__What you should do__: A complete copy of the entries, exactly as written, is the expected result.
*** Working data ***
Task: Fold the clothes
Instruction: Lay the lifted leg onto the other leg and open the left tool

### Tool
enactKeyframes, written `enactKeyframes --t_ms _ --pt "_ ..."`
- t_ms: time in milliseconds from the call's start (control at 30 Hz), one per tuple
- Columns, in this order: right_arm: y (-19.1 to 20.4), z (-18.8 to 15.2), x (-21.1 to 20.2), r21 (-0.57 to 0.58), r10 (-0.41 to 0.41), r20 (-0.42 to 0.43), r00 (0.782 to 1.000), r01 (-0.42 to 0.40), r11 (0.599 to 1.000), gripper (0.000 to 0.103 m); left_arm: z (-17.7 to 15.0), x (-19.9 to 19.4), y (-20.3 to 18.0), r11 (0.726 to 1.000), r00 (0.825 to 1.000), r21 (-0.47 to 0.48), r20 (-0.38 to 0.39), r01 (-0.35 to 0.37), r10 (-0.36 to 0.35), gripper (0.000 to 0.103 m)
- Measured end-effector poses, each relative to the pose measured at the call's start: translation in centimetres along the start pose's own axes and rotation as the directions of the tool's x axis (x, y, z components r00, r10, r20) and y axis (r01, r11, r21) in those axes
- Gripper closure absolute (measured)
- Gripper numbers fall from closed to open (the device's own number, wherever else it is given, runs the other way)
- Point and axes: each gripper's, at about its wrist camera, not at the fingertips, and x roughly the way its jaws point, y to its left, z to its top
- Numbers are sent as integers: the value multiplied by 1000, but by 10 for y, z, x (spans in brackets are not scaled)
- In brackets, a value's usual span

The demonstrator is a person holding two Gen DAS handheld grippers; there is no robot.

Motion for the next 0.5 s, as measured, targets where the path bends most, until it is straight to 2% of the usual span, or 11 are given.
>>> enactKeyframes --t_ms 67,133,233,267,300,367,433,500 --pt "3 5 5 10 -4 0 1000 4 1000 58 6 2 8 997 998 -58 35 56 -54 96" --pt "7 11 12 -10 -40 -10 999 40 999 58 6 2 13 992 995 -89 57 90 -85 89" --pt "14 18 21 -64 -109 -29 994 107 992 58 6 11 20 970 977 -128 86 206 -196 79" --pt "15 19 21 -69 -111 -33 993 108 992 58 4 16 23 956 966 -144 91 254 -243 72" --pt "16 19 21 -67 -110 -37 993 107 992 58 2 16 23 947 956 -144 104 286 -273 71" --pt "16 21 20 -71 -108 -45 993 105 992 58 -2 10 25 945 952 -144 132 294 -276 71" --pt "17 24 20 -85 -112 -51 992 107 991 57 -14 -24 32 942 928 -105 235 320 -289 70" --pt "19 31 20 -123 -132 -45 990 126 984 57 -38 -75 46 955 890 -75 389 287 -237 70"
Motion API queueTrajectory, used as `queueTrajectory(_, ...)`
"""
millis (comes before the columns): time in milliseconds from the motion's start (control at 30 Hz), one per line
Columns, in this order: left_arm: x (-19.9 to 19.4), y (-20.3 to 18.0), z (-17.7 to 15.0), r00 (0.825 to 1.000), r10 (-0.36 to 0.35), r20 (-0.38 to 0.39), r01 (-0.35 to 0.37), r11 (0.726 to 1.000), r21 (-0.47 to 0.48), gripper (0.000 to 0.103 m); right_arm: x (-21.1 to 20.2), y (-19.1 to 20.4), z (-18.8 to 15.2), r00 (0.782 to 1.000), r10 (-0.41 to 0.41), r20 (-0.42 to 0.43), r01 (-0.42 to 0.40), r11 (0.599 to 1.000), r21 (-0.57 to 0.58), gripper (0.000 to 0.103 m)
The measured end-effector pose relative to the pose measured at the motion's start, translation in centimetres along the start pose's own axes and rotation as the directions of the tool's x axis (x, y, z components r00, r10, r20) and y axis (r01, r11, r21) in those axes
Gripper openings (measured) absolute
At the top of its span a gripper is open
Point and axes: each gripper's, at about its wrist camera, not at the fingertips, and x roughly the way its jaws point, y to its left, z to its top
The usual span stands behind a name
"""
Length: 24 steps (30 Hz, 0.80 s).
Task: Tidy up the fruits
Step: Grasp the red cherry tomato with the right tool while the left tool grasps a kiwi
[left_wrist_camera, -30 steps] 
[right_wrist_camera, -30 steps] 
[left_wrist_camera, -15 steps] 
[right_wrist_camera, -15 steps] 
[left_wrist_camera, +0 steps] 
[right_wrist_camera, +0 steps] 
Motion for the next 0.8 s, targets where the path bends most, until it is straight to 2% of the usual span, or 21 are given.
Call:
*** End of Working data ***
__Result of this task__:
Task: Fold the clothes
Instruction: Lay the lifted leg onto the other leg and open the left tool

### Tool
enactKeyframes, written `enactKeyframes --t_ms _ --pt "_ ..."`
- t_ms: time in milliseconds from the call's start (control at 30 Hz), one per tuple
- Columns, in this order: right_arm: y (-19.1 to 20.4), z (-18.8 to 15.2), x (-21.1 to 20.2), r21 (-0.57 to 0.58), r10 (-0.41 to 0.41), r20 (-0.42 to 0.43), r00 (0.782 to 1.000), r01 (-0.42 to 0.40), r11 (0.599 to 1.000), gripper (0.000 to 0.103 m); left_arm: z (-17.7 to 15.0), x (-19.9 to 19.4), y (-20.3 to 18.0), r11 (0.726 to 1.000), r00 (0.825 to 1.000), r21 (-0.47 to 0.48), r20 (-0.38 to 0.39), r01 (-0.35 to 0.37), r10 (-0.36 to 0.35), gripper (0.000 to 0.103 m)
- Measured end-effector poses, each relative to the pose measured at the call's start: translation in centimetres along the start pose's own axes and rotation as the directions of the tool's x axis (x, y, z components r00, r10, r20) and y axis (r01, r11, r21) in those axes
- Gripper closure absolute (measured)
- Gripper numbers fall from closed to open (the device's own number, wherever else it is given, runs the other way)
- Point and axes: each gripper's, at about its wrist camera, not at the fingertips, and x roughly the way its jaws point, y to its left, z to its top
- Numbers are sent as integers: the value multiplied by 1000, but by 10 for y, z, x (spans in brackets are not scaled)
- In brackets, a value's usual span

The demonstrator is a person holding two Gen DAS handheld grippers; there is no robot.

Motion for the next 0.5 s, as measured, targets where the path bends most, until it is straight to 2% of the usual span, or 11 are given.
>>> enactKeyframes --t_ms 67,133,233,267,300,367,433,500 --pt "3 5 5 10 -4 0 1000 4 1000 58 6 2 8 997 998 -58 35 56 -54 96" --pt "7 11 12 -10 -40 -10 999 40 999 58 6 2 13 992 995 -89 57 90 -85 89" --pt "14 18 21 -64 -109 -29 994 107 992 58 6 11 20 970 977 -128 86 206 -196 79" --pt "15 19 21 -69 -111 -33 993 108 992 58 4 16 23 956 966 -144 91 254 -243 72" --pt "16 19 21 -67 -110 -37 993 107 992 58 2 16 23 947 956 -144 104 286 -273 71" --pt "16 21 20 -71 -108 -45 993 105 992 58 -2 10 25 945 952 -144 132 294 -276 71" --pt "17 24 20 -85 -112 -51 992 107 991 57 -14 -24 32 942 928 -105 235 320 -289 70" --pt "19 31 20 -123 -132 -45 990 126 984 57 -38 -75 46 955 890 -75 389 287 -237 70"
Motion API queueTrajectory, used as `queueTrajectory(_, ...)`
"""
millis (comes before the columns): time in milliseconds from the motion's start (control at 30 Hz), one per line
Columns, in this order: left_arm: x (-19.9 to 19.4), y (-20.3 to 18.0), z (-17.7 to 15.0), r00 (0.825 to 1.000), r10 (-0.36 to 0.35), r20 (-0.38 to 0.39), r01 (-0.35 to 0.37), r11 (0.726 to 1.000), r21 (-0.47 to 0.48), gripper (0.000 to 0.103 m); right_arm: x (-21.1 to 20.2), y (-19.1 to 20.4), z (-18.8 to 15.2), r00 (0.782 to 1.000), r10 (-0.41 to 0.41), r20 (-0.42 to 0.43), r01 (-0.42 to 0.40), r11 (0.599 to 1.000), r21 (-0.57 to 0.58), gripper (0.000 to 0.103 m)
The measured end-effector pose relative to the pose measured at the motion's start, translation in centimetres along the start pose's own axes and rotation as the directions of the tool's x axis (x, y, z components r00, r10, r20) and y axis (r01, r11, r21) in those axes
Gripper openings (measured) absolute
At the top of its span a gripper is open
Point and axes: each gripper's, at about its wrist camera, not at the fingertips, and x roughly the way its jaws point, y to its left, z to its top
The usual span stands behind a name
"""
Length: 24 steps (30 Hz, 0.80 s).
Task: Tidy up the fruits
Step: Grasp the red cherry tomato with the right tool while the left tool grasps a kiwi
[left_wrist_camera, -30 steps] 
[right_wrist_camera, -30 steps] 
[left_wrist_camera, -15 steps] 
[right_wrist_camera, -15 steps] 
[left_wrist_camera, +0 steps] 
[right_wrist_camera, +0 steps] 
Motion for the next 0.8 s, targets where the path bends most, until it is straight to 2% of the usual span, or 21 are given.
Call:

The requested output has been fully supplied.